At the Women's International Democratic Federation (WIDF) Council meeting in Berlin, from 31 January to 5 February 1950, a call was issued to strengthen and expand the movement for the protection of children. The resolution urged member states to establish broadly representative national committees, unite all those concerned with children's welfare, oppose imperialist wars, and promote lasting world peace. By November 1951, countries such as France, Italy, Tunisia, Belgium, Iran, and Vietnam had established national child protection committees.

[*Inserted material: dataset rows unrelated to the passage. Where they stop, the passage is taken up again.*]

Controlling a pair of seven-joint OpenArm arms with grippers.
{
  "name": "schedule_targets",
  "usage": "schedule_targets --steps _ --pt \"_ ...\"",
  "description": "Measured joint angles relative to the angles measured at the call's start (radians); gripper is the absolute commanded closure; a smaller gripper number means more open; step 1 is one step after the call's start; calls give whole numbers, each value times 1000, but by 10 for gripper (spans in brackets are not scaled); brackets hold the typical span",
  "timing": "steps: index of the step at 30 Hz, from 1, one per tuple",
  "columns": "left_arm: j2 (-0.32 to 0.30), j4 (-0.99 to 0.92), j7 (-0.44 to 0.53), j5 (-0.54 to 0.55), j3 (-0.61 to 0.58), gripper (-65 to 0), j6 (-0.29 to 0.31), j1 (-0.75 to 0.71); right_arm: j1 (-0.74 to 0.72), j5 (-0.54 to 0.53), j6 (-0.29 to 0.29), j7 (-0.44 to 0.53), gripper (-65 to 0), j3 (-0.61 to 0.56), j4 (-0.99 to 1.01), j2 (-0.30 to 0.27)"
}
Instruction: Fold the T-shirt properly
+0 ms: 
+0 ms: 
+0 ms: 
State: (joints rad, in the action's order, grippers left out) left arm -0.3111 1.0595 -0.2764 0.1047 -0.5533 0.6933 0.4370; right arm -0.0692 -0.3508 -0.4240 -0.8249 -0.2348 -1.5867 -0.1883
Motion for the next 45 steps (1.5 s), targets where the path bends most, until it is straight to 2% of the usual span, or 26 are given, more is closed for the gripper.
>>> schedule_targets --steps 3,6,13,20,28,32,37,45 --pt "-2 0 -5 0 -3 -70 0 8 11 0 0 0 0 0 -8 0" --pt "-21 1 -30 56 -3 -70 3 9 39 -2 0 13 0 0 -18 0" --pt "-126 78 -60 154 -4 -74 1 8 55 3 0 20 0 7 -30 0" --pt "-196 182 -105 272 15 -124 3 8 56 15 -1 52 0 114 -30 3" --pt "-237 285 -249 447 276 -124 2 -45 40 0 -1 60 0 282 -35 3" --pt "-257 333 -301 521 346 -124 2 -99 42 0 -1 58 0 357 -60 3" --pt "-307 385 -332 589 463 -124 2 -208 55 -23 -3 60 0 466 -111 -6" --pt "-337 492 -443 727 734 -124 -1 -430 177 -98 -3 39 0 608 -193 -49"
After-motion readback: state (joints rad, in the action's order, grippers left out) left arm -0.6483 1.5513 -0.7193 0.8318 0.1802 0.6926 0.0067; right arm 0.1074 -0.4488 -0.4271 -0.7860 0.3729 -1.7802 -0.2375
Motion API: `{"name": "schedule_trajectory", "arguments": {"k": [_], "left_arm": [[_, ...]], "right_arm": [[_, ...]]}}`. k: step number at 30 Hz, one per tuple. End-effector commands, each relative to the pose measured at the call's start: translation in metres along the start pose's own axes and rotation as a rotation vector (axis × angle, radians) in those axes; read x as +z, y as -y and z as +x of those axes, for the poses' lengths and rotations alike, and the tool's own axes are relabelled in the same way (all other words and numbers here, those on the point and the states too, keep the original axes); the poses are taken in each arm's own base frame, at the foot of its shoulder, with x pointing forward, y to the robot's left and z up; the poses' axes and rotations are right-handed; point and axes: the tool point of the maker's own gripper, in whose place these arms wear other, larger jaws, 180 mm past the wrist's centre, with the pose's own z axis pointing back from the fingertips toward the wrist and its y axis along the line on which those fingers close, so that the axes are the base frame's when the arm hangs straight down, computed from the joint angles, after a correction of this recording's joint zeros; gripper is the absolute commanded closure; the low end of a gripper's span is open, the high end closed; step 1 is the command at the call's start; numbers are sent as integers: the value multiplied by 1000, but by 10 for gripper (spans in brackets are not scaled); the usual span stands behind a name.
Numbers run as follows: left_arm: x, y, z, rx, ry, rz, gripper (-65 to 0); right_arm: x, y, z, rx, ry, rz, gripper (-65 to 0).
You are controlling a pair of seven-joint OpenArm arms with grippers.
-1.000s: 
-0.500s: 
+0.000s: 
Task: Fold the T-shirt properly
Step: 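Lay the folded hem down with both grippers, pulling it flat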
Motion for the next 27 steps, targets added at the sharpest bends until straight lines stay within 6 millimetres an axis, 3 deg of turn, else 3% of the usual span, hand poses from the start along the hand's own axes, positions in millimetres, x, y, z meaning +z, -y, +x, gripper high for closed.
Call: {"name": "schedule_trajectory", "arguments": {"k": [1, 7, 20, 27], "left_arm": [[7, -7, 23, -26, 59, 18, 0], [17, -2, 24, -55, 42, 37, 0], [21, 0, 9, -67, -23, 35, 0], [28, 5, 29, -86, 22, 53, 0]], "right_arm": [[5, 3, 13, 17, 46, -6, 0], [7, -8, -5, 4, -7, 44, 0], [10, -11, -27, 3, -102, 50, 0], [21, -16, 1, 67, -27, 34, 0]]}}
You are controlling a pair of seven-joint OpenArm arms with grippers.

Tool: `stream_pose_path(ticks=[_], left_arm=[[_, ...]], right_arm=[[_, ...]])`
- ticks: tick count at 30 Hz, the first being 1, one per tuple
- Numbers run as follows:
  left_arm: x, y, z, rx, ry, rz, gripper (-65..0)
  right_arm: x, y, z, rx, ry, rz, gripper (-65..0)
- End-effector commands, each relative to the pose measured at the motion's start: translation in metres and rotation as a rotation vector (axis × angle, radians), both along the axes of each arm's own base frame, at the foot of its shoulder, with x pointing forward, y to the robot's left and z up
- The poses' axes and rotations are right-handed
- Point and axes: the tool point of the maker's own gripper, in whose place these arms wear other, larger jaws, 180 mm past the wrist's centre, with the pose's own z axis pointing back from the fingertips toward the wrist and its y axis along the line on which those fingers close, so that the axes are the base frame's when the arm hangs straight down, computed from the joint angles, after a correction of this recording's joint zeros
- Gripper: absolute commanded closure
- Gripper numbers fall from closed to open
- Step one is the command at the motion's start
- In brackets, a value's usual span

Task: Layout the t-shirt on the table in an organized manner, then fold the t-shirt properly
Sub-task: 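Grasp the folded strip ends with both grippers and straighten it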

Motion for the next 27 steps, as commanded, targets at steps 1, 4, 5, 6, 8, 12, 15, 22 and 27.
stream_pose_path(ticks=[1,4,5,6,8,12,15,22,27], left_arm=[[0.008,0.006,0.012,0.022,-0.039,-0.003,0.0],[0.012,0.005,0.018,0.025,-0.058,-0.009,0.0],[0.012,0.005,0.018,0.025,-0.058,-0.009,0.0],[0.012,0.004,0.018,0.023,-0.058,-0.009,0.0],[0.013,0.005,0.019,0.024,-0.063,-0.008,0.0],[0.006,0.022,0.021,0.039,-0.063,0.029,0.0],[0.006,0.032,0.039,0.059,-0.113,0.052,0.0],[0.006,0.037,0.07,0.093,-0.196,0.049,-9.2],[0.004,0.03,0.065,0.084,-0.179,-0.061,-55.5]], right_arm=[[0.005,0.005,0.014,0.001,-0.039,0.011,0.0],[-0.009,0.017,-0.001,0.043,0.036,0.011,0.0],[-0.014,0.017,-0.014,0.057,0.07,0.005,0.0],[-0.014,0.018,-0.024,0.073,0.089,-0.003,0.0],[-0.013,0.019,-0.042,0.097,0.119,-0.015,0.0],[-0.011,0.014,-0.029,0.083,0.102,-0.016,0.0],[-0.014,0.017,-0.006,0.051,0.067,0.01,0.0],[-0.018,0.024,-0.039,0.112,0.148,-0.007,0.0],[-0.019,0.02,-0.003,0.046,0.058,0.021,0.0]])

On 26 November 1951, in response to the WIDF call, the National Committee for the Protection of Children of China was founded in Beijing. Over seventy representatives from women's, youth, trade union, welfare, religious groups, and ethnic minority organizations attended the inaugural meeting. Soong Ching-ling was elected chairwoman; Deng Yingchao, Li Siguang, Li Dequan, Liao Chengzhi, Fu Lianzhao, and Wei Que were elected vice-chairpersons; Kang Keqing was appointed secretary-general. The committee comprised 98 members from 22 national-level departments and mass organizations, as well as individuals active in children's welfare.

The founding meeting adopted a declaration with four key principles:
- Unite mothers, youth, educators, scientists, writers, medical workers, child welfare workers, religious figures, and all those who care about children, to oppose aggressive war, defend peace, and promote child welfare.
- Publicize the importance of child welfare and call on the whole nation to pay attention to children's rights.
- Support and implement the WIDF resolutions on strengthening the protection of children.
- Welcome peace-loving and democratic people in Asia and around the world to work together for children's happiness.

In 1960, during the period of economic hardship, the committee was dissolved as part of national streamlining efforts, and its functions were absorbed into the All-China Women's Federation.

After the end of the Cultural Revolution, the committee was reactivated. On 29 March 1979, a plenary meeting in Beijing reaffirmed its mission and endorsed the United Nations resolution on the International Year of the Child. Soong Ching-ling, then Honorary Chairwoman of the ACWF and Vice Chairwoman of the National People's Congress Standing Committee, resumed the position of chairwoman. Vice-chairpersons included Liao Chengzhi, Shi Liang, Kang Keqing, Cui Yueli, Zhu Futang, Dong Chuncai, and Yang Yunyu.

In May 1979, the Committee co-sponsored national activities for International Children's Day, and jointly launched the second nationwide awards for children's literature and art creation since 1949.

On 6 January 1983, the Committee held its annual meeting at the Great Hall of the People. Kang Keqing, then chairwoman of the ACWF, was elected chairwoman of the committee, succeeding the late Soong Ching-ling. New vice-chairpersons included pediatrician Zhu Futang, Education Vice Minister Zhang Wensong, Health Vice Minister Wang Wei, ACWF Vice Chairwoman Huang Ganying, and UNESCO China National Committee Deputy Director Yang Yunyu.

No further annual meetings were reported after 1983.